(Records from a collection)
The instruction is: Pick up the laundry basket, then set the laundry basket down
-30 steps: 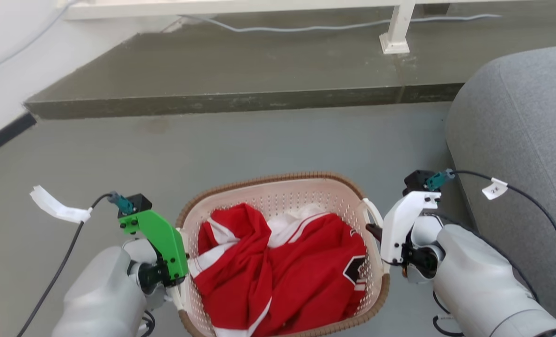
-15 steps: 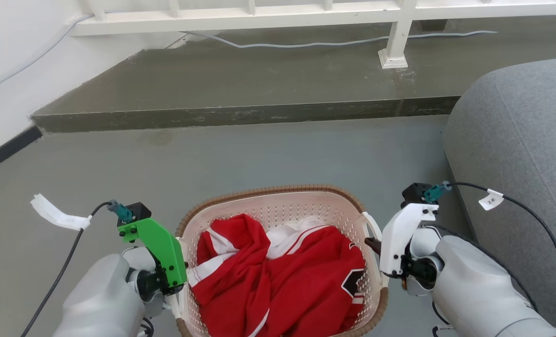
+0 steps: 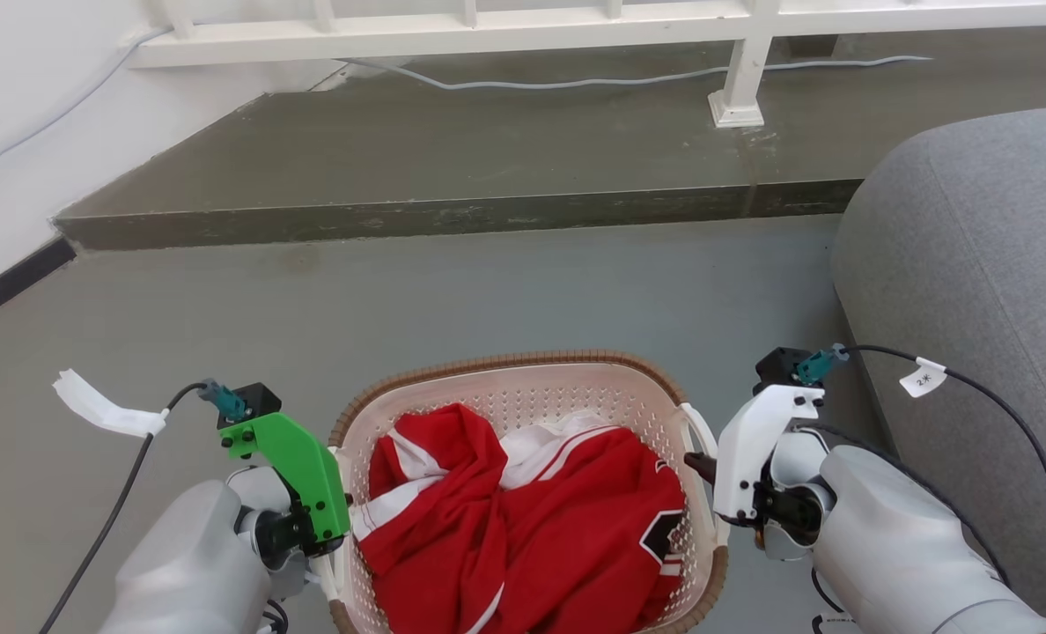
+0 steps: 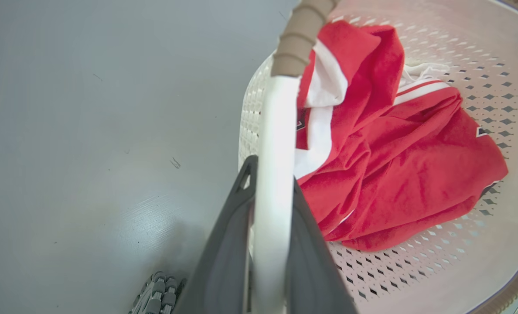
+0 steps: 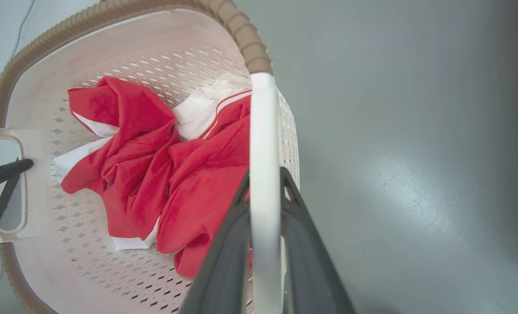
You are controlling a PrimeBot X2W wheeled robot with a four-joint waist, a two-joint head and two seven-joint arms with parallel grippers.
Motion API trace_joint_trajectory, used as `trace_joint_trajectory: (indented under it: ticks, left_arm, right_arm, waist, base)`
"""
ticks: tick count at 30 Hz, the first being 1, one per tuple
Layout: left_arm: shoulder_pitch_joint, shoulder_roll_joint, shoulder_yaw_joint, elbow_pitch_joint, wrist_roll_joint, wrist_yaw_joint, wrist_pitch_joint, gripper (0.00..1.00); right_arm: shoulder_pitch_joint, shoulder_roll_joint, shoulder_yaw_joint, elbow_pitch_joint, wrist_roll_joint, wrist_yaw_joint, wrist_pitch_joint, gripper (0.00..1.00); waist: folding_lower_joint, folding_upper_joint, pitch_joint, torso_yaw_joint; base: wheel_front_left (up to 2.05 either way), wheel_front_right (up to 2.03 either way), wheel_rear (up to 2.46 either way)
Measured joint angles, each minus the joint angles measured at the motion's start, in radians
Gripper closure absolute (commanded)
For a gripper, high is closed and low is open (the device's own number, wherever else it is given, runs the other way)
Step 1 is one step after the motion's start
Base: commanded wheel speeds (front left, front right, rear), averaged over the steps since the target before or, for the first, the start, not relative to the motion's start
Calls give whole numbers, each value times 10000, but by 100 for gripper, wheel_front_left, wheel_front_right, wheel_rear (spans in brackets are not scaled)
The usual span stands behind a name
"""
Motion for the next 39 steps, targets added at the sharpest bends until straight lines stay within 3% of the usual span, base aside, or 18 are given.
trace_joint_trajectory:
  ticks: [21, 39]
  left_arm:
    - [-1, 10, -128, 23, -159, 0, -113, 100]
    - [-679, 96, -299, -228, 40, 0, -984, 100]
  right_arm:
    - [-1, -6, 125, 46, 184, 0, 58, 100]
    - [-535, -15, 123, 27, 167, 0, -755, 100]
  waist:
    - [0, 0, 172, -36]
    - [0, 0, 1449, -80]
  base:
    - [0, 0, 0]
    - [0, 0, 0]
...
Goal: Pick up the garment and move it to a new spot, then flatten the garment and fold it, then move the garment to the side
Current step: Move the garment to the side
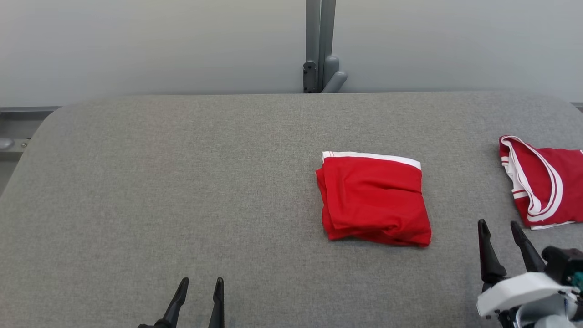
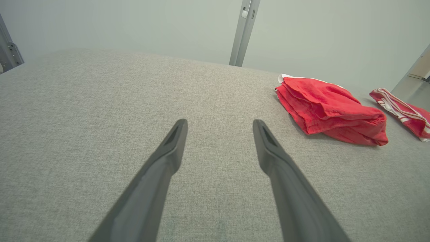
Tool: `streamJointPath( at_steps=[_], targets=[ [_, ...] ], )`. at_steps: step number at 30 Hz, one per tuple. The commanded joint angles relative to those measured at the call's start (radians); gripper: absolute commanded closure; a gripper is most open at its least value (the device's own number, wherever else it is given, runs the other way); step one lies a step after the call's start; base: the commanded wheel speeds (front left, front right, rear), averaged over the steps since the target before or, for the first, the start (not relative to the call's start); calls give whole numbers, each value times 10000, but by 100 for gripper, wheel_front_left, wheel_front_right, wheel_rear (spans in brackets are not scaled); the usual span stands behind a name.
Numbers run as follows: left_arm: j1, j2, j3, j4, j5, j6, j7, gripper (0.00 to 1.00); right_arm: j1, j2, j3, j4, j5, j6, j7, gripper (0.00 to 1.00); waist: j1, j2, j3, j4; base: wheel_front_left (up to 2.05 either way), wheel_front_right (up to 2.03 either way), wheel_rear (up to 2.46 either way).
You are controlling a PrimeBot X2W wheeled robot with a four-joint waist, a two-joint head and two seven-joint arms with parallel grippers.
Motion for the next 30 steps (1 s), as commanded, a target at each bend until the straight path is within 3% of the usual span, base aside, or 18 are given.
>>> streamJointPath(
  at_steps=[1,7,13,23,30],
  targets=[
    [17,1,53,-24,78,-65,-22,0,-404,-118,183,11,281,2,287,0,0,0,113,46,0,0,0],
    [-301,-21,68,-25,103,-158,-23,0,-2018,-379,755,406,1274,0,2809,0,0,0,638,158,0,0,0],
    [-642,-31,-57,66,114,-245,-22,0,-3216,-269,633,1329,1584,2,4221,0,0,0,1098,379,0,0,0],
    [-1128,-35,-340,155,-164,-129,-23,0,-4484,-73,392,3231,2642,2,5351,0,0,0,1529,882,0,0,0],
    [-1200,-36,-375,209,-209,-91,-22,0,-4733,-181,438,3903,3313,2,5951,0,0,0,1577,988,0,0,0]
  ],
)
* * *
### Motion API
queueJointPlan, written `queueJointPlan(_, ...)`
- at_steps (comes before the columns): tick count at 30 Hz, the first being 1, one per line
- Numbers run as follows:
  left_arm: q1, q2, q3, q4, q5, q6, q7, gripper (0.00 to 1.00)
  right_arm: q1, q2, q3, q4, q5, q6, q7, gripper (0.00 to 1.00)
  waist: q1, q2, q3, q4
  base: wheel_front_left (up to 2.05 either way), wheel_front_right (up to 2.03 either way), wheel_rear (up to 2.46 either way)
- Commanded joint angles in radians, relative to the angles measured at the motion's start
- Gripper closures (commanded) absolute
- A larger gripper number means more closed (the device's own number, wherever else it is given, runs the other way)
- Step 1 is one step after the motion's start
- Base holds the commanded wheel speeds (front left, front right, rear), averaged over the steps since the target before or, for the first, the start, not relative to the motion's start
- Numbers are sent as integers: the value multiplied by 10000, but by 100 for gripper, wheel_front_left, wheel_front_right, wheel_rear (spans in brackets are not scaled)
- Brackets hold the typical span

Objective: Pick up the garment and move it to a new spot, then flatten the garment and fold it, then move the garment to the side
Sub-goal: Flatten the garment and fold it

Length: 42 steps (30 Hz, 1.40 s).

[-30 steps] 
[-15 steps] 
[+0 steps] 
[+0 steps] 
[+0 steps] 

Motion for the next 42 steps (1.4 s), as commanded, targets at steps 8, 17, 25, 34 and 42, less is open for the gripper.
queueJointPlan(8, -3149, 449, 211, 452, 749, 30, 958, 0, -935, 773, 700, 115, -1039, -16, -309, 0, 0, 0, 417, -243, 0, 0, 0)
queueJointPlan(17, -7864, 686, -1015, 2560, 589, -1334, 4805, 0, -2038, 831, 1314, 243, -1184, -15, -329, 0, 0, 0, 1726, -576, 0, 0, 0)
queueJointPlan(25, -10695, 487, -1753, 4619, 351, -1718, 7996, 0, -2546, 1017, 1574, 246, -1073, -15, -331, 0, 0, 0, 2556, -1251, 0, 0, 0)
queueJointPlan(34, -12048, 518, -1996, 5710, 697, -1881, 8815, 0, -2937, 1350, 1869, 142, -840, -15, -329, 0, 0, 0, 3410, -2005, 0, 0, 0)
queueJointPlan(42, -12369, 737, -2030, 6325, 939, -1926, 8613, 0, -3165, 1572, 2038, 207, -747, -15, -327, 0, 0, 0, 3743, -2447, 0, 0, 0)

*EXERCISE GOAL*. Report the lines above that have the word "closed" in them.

*RESPONSE TO THE TASK*.
For a gripper, high is closed and low is open (the device's own number, wherever else it is given, runs the other way)
- A larger gripper number means more closed (the device's own number, wherever else it is given, runs the other way)

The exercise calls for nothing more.